#### What you are asked to do
Pictures do not belong in the copy. Write out exactly the lines from the one containing "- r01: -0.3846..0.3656" through the end of the data.

#### The data
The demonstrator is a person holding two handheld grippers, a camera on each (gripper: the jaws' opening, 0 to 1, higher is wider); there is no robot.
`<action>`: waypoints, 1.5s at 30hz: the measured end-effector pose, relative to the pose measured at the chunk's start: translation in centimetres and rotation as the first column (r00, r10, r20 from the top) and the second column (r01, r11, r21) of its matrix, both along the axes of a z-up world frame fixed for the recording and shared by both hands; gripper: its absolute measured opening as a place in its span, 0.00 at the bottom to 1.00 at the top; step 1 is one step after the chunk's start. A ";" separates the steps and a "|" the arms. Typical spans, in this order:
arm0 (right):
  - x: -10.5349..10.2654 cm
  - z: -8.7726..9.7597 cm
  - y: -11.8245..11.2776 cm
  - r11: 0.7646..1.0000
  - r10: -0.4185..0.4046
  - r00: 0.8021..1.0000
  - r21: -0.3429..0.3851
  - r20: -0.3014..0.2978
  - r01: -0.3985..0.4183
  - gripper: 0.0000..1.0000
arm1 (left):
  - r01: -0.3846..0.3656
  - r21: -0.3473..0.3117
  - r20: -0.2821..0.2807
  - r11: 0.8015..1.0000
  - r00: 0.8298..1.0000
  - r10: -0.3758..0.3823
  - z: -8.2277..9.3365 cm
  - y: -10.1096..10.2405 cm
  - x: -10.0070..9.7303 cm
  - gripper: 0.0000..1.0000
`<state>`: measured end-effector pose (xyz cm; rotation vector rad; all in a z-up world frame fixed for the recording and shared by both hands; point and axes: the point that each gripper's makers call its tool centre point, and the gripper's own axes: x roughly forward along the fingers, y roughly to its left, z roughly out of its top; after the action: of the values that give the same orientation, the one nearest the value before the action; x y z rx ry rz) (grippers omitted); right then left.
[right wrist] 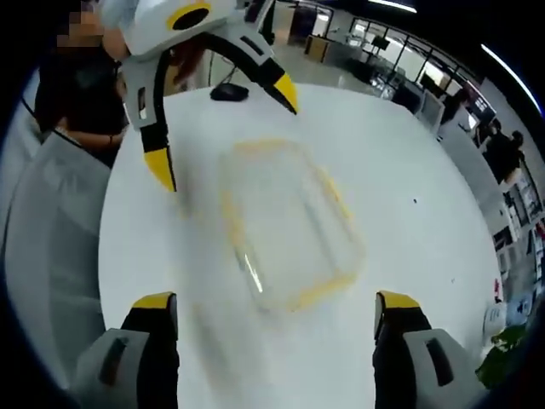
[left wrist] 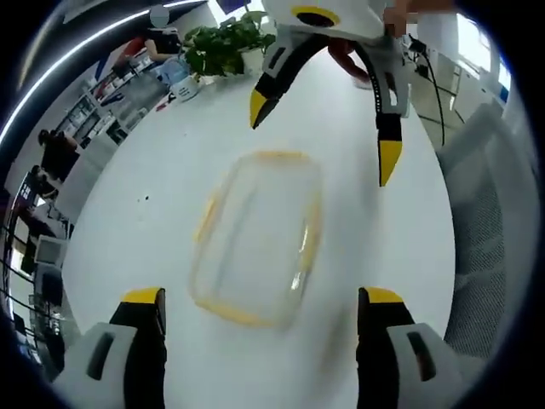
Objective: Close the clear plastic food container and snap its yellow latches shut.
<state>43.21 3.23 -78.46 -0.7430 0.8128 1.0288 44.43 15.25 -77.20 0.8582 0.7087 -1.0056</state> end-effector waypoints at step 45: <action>-7.1 3.4 -2.1 0.916 -0.294 0.952 0.310 0.085 0.255 0.98 | -0.232 -0.332 0.028 0.914 0.966 0.255 2.5 3.8 -8.6 0.95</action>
<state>36.08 1.14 -75.11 -0.4186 0.6114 0.8140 35.83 19.06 -74.68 0.4982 0.5521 -0.8329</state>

#### Exercise response
  - r01: -0.3846..0.3656
  - r21: -0.3473..0.3117
  - r20: -0.2821..0.2807
  - r11: 0.8015..1.0000
  - r00: 0.8298..1.0000
  - r10: -0.3758..0.3823
  - z: -8.2277..9.3365 cm
  - y: -10.1096..10.2405 cm
  - x: -10.0070..9.7303 cm
  - gripper: 0.0000..1.0000
`<state>`: measured end-effector pose (xyz cm; rotation vector rad; all in a z-up world frame fixed for the recording and shared by both hands; point and axes: the point that each gripper's makers call its tool centre point, and the gripper's own axes: x roughly forward along the fingers, y roughly to its left, z roughly out of its top; after the action: of the values that give the same orientation, the one nearest the value before the action; x y z rx ry rz) (grippers omitted); right then left.
[right wrist] 
[left wrist] 
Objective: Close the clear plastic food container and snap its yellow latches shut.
<state>43.21 3.23 -78.46 -0.7430 0.8128 1.0288 44.43 15.25 -77.20 0.8582 0.7087 -1.0056</state> end-effector waypoints at step 45: <action>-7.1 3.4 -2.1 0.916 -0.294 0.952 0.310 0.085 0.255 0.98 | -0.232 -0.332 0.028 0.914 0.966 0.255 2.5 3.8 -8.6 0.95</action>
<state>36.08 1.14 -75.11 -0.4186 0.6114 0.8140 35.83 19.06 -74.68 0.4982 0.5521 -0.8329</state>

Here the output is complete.